▶ **Task instructions**
From the first line of the entries below to the line with "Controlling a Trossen", give each line again exactly.

▶ **Information**
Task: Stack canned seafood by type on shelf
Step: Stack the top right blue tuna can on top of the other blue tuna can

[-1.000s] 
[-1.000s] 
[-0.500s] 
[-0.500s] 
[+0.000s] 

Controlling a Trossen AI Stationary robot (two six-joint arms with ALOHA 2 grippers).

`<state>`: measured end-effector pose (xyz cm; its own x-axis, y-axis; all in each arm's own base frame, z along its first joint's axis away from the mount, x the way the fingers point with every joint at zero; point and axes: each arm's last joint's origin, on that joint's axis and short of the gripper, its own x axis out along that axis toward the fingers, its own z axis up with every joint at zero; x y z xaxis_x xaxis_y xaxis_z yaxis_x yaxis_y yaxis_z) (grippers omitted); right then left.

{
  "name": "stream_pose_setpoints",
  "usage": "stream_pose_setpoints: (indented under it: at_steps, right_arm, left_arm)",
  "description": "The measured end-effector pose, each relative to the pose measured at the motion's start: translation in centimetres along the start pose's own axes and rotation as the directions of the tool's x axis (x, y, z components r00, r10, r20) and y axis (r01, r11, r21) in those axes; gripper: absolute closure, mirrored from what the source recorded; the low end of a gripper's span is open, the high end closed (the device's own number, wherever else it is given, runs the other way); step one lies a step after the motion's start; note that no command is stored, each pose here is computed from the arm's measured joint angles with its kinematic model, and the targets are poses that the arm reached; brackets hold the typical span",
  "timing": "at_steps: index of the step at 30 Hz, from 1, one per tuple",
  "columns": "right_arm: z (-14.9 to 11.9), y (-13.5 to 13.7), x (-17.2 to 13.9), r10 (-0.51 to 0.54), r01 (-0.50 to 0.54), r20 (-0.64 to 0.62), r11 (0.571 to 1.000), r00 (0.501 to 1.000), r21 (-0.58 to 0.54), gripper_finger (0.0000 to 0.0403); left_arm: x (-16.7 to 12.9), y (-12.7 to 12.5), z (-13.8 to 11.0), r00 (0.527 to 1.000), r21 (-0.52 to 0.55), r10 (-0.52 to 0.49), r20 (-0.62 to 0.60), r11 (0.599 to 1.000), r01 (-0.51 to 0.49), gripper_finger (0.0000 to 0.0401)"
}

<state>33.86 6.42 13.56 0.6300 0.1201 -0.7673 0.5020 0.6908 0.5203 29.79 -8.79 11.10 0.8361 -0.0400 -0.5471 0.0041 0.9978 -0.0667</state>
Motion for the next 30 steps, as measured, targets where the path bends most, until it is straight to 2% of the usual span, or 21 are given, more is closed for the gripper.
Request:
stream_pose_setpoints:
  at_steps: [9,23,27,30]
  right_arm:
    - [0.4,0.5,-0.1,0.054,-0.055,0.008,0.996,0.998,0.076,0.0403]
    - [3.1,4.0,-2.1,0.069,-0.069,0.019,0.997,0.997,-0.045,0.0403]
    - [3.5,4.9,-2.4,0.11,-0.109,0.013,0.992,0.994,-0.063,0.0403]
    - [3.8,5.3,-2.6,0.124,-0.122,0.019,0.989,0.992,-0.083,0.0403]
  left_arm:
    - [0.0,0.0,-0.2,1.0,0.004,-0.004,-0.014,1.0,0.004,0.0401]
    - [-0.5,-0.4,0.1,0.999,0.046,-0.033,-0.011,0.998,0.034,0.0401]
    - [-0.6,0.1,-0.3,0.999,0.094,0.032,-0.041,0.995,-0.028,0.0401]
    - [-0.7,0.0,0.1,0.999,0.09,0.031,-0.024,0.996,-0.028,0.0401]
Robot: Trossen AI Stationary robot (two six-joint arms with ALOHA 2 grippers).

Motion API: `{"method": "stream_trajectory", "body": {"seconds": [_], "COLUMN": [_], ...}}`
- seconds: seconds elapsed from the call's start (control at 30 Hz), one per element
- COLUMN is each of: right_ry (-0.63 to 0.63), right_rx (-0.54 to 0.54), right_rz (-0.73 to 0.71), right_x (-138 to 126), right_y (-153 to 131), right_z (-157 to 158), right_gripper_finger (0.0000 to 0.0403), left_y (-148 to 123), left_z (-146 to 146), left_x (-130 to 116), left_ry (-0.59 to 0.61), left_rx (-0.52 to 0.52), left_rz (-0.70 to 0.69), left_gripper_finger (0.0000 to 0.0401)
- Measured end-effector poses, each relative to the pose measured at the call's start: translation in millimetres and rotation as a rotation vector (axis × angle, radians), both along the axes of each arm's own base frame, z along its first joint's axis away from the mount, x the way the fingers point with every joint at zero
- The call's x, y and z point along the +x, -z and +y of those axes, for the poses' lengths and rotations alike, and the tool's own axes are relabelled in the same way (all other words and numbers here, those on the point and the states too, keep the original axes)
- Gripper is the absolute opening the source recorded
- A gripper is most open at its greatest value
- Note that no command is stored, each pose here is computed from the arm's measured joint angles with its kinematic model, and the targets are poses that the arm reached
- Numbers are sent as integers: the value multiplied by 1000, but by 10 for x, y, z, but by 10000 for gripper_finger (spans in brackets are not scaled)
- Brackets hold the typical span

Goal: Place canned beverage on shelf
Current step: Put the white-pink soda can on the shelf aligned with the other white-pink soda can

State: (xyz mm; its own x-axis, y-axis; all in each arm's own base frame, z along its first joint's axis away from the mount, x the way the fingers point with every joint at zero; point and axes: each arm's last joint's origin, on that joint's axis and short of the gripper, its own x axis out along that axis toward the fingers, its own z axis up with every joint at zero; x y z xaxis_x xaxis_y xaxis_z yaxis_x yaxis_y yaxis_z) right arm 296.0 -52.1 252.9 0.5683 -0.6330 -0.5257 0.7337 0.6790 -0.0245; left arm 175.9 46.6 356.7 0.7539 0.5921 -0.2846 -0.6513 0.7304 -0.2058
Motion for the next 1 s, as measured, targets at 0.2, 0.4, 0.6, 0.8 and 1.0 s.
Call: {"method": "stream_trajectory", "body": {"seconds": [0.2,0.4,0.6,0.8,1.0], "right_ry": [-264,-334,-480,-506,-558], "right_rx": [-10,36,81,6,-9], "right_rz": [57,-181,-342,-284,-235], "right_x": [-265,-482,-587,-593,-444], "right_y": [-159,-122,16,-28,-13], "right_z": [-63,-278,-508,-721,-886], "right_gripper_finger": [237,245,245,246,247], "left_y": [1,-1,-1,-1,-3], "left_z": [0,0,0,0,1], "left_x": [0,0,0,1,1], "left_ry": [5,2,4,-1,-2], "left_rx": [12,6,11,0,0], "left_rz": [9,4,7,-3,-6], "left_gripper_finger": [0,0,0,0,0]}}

▶ **Result for this exercise**
Task: Stack canned seafood by type on shelf
Step: Stack the top right blue tuna can on top of the other blue tuna can

[-1.000s] 
[-1.000s] 
[-0.500s] 
[-0.500s] 
[+0.000s] 

Controlling a Trossen AI Stationary robot (two six-joint arms with ALOHA 2 grippers).

This concludes the answer to the exercise.